- What to work on
Transcribe the data in full; each line must match exactly.

═══ The data

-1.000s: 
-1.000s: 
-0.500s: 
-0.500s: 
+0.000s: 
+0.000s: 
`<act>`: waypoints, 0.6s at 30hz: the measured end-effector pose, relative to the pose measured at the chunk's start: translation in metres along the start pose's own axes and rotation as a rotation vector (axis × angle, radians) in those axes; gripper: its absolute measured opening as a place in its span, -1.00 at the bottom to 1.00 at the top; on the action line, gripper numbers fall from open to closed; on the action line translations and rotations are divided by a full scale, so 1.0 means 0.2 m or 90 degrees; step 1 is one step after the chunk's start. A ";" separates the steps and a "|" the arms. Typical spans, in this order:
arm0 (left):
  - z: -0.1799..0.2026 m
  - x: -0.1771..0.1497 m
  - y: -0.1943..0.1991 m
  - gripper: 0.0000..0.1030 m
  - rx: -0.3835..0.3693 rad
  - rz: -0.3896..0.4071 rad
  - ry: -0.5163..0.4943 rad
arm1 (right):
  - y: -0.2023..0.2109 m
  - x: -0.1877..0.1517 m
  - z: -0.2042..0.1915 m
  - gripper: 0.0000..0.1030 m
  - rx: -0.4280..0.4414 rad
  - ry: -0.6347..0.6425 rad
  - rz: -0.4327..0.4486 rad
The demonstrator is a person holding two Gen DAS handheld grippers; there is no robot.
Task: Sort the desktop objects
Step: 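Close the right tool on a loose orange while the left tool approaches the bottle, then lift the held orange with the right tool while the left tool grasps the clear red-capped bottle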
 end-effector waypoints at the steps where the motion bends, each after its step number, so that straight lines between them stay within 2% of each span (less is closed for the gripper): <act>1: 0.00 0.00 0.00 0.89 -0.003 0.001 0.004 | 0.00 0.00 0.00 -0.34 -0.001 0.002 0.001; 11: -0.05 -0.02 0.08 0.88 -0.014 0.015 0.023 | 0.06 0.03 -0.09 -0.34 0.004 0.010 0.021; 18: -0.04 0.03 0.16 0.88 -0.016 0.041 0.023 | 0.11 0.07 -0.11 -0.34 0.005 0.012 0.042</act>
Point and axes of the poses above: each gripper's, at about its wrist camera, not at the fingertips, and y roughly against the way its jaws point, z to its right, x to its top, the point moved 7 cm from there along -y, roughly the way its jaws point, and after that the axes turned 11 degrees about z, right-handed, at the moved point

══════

- Exercise result
-1.000s: 
-1.000s: 
-0.500s: 
-0.500s: 
+0.000s: 
+0.000s: 
`<act>`: waypoints, 0.6s at 30hz: the measured end-effector pose, relative to the pose measured at the chunk's start: translation in metres along the start pose's own axes and rotation as a rotation vector (axis × angle, radians) in those axes; gripper: its absolute measured opening as a place in its span, -1.00 at the bottom to 1.00 at the top; on the action line, gripper numbers fall from open to closed; on the action line translations and rotations are divided by a full scale, so 1.0 means 0.2 m or 90 degrees; step 1 is one step after the chunk's start. A ";" separates the steps and a "|" the arms. Typical spans, in this order:
arm0 (left):
  - z: -0.1799..0.2026 m
  - x: -0.1771..0.1497 m
  - y: -0.1943..0.1991 m
  - gripper: 0.0000..0.1030 m
  - rx: -0.3835..0.3693 rad
  - rz: -0.3896..0.4071 rad
  - ry: -0.5163..0.4943 rad
arm1 (right):
  - y: -0.2023..0.2109 m
  - x: -0.1877..0.1517 m
  - z: -0.2042..0.1915 m
  - gripper: 0.0000..0.1030 m
  - rx: -0.4280..0.4414 rad
  - ry: -0.6347..0.6425 rad
  - rz: -0.4327..0.4486 rad
The demonstrator is a person holding two Gen DAS handheld grippers; there is no robot.
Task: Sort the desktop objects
Step: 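Close the right tool on a loose orange while the left tool approaches the bottle, then lift the held orange with the right tool while the left tool grasps the clear red-capped bottle
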 end-effector waypoints at the steps where the motion bends, each after its step number, so that straight lines between them stay within 2% of each span (less is closed for the gripper): <act>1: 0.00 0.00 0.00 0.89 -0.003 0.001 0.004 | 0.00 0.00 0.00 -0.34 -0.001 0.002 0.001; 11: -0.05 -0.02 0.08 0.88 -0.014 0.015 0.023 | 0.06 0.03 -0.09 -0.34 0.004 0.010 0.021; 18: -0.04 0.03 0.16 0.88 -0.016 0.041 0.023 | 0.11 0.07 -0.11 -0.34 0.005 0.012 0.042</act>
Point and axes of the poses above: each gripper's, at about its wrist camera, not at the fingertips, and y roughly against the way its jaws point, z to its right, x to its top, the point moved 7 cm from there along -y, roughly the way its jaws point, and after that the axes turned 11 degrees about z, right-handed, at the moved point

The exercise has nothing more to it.